In der letzten Zeit konnte man zudem relativ leicht erheblich mehr Rendite machen als mit Gold. Ich hab so ziemlich alle KI Titel (Aktien) gekauft, inkl. Infrastruktur. Da müsste ich bei Gold mit Rabatt min. 50 Jahre werkeln.
Ach so, sorry, ich bin ja der der nichts hat, der Hirsch, der Ungläubige.
Übrigens: Die TGI hat wieder einen neuen Geschäftsführer.
Dafür keine Revisionsstelle mehr:
„Nicht mehr Revisionsstelle: CONGENIA AUDIT ANSTALT“
https://www.northdata.de/?id=5551093163622400
Wer da wohl wem gekünfigt hat?
Anmerkung der Redaktion: Das ist eine logische Folge in Liechtenstein, wenn es solche Maßnahmen gegen ein Unternehmen gibt wie die TGI AG. Da kan die Revisionsgesellschaft nicht anders Handeln.
Oha. Dann wird sich die Bilanz 2024 wohl leider noch ein paar Monate verzögern…..

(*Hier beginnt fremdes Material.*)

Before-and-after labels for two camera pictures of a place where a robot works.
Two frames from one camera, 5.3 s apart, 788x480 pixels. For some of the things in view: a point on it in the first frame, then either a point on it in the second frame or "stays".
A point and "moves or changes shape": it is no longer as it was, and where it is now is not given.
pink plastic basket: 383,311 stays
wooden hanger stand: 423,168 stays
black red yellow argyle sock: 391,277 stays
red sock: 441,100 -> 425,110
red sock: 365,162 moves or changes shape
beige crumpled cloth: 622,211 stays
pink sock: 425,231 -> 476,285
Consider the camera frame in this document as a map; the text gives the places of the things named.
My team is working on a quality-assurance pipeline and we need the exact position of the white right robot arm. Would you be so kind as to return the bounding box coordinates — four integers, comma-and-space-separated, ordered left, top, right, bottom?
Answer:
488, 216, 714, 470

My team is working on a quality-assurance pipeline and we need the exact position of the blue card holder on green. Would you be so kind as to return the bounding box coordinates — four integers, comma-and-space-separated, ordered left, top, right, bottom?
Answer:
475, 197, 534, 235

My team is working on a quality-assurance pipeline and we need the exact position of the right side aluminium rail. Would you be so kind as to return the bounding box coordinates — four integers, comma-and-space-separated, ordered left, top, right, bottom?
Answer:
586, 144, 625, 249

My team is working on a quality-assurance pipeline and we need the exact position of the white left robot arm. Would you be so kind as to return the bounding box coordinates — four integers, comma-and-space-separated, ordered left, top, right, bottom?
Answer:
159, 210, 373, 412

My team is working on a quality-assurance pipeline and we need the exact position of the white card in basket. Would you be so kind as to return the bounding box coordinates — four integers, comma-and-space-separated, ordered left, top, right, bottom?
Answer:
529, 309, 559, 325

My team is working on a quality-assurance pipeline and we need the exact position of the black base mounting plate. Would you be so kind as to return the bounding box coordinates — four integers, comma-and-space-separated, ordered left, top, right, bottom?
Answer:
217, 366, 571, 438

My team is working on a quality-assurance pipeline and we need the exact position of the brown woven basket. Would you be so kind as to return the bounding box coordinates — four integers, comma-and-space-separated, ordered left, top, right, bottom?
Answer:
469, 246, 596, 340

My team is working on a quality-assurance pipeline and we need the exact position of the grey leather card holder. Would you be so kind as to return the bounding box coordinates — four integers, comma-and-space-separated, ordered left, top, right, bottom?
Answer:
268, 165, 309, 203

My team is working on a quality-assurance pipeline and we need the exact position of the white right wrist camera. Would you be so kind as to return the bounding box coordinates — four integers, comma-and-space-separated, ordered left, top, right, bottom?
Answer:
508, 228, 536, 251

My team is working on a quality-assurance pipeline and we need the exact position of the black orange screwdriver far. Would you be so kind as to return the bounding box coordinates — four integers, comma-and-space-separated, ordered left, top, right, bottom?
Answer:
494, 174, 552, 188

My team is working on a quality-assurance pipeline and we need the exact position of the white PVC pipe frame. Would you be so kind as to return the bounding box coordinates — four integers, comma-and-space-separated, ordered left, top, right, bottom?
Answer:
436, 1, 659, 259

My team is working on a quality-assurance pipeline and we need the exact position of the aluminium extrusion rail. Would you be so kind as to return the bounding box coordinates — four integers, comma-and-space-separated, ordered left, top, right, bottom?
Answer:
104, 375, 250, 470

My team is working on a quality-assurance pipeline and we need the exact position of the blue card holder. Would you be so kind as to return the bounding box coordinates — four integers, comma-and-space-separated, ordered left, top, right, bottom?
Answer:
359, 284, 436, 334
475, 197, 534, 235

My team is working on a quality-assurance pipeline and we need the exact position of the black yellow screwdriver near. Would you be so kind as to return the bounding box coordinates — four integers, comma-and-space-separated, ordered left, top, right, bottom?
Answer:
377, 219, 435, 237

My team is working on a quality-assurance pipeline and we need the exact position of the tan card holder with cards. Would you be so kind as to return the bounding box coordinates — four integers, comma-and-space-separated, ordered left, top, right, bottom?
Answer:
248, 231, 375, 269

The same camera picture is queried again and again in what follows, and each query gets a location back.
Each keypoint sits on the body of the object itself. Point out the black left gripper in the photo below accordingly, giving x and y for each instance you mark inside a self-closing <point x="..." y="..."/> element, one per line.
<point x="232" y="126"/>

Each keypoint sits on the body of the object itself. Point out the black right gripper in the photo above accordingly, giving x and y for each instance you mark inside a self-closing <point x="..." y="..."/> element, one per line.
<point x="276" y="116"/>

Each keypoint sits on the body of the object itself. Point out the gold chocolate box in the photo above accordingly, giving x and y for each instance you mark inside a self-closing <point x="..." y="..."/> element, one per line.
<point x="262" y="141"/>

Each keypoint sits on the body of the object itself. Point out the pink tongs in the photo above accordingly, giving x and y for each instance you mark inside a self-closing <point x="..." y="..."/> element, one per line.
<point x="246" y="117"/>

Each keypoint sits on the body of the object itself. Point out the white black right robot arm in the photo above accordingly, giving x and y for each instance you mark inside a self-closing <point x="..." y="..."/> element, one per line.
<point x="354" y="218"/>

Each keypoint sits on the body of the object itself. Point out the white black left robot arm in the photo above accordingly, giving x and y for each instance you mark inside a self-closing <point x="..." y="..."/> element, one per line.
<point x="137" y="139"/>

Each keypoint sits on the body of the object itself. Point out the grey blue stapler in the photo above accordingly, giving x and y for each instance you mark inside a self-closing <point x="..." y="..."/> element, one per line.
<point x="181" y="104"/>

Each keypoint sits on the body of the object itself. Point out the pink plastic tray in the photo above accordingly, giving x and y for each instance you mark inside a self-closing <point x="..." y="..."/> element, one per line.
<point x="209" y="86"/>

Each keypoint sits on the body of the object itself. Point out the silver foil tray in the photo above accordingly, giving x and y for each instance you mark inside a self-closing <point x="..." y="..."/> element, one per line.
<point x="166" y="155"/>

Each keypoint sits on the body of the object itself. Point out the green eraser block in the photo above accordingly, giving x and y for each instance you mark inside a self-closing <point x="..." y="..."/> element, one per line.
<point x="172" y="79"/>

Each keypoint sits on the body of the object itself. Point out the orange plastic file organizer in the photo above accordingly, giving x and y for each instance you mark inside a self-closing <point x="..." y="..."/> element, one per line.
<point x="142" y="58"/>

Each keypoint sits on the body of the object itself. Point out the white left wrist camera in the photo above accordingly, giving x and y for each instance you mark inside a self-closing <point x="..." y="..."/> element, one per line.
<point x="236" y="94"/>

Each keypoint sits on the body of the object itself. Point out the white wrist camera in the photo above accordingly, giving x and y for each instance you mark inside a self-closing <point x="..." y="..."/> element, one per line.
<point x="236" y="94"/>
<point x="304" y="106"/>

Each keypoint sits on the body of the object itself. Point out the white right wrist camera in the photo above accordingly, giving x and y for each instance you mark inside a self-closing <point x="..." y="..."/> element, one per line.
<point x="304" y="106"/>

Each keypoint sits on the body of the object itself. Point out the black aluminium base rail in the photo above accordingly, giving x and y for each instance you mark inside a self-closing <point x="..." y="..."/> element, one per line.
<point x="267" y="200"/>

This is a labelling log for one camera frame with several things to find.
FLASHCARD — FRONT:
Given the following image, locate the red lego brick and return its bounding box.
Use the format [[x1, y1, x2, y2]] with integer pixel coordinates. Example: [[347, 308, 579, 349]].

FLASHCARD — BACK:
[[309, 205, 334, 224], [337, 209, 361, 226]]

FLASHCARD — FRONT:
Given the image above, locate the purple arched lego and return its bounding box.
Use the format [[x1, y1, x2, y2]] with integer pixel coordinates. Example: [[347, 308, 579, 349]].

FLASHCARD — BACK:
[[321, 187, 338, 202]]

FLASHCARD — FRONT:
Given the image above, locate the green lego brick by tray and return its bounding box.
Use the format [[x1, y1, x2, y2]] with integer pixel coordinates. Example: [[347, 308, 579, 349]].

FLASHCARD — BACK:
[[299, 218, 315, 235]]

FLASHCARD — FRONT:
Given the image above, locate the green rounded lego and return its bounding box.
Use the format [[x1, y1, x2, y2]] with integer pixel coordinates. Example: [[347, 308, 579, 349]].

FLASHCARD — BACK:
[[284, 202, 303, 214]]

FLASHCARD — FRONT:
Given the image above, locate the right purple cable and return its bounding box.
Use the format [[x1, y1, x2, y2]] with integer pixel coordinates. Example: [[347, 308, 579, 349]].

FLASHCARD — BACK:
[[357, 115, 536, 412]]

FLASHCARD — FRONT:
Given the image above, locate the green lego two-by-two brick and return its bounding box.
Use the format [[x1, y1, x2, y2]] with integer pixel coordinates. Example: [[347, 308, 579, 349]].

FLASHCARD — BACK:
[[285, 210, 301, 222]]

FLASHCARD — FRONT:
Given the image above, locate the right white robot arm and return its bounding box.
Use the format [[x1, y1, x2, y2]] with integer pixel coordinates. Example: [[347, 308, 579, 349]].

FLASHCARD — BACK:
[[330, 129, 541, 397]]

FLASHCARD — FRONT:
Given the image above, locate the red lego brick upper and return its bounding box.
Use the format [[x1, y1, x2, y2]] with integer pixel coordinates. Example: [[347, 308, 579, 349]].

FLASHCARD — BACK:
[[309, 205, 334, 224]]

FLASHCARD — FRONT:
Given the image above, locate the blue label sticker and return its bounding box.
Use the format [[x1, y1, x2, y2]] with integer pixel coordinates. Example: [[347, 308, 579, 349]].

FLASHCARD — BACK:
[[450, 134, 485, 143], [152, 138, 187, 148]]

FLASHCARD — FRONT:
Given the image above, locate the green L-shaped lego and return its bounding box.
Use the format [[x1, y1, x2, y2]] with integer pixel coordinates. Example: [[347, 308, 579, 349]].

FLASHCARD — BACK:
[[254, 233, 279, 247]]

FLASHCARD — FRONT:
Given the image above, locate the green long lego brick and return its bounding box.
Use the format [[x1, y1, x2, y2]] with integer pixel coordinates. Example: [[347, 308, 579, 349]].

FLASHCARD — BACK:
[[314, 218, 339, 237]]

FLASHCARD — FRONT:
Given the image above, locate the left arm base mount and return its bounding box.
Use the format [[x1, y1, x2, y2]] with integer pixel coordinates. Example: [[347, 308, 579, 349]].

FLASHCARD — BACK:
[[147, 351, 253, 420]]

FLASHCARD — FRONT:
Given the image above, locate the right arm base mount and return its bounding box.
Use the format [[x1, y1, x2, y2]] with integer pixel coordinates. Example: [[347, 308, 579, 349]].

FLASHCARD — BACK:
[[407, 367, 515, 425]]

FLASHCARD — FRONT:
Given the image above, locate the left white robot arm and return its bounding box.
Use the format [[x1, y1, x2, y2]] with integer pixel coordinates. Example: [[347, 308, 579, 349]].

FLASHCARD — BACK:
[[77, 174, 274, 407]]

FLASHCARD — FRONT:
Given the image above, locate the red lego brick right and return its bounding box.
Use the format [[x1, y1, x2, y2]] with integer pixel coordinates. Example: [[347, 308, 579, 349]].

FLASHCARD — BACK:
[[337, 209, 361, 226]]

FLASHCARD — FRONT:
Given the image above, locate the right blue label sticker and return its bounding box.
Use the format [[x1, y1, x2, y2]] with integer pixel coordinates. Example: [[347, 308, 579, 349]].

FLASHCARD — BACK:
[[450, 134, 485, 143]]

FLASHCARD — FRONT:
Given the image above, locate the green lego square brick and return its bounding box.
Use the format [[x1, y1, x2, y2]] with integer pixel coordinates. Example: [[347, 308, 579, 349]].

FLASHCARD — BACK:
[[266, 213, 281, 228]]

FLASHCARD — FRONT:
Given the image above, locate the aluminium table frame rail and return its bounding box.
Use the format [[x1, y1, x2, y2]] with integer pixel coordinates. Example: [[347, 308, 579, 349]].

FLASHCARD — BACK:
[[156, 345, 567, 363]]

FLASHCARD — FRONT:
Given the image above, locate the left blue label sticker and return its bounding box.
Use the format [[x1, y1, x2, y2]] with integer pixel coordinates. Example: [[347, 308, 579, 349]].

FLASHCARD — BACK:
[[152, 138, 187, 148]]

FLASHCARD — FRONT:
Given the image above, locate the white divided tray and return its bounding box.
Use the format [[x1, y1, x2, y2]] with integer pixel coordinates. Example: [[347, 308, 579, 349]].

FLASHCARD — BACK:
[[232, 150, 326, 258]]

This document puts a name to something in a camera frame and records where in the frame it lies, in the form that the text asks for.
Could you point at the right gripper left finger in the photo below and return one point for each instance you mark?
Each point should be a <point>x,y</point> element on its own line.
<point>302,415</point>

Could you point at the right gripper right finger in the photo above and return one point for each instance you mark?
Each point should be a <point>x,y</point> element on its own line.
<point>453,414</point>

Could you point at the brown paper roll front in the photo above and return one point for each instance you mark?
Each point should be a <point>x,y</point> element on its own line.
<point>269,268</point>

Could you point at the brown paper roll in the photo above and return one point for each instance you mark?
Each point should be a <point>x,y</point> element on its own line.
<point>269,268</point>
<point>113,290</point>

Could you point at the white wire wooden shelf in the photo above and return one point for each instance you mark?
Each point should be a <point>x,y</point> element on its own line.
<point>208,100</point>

Frage: Was machen eigentlich Revisionsstellen in Liechtenstein?
Antwort ChatGPT:
1. Prüfung von Jahresabschlüssen
2. Kontrolle von Finanzintermediären
3. Gesetzliche Compliance-Prüfung
.
Die Revisionsstelle ist oft ein zentrales Vertrauens- und Kontrollorgan
Sie bestätigen nur:
„Die Zahlen sind korrekt und gesetzeskonform dargestellt“
Ein Schuft wer…………
@redaktion
Die KI meint:
„Kündigung ist nicht automatisch Pflicht
Aber sie kann erforderlich werden, wenn:
sie keinen Zugang zu relevanten Informationen mehr bekommt
das Unternehmen Prüfungen behindert
die Integrität der Berichterstattung nicht mehr möglich ist
das Risiko der Mitverantwortung zu hoch wird
Dann spricht man von Mandatsniederlegung aus berufsrechtlichen Gründen“
“ Das ist eine logische Folge in Liechtenstein, wenn es solche Maßnahmen gegen ein Unternehmen gibt wie die TGI AG. Da kan die Revisionsgesellschaft nicht anders Handeln.“
Das wäre ja arg, wenn das so wäre. Eine reine Untersuchung mit Unschuldsvermutung würde die Veröffentlichung von Bilanzen verhindern. Kann ich mir definitiv nicht vorstellen.
Meine Vermutung: Die Congenia steht auf dem Standpunkt, dass die einen Insolvenzantrag einbringen müssten und schreibt das so in ihr Testat. Die TGI will nicht. Daraufhin legt die Revisionsstelle das Mandat zurück.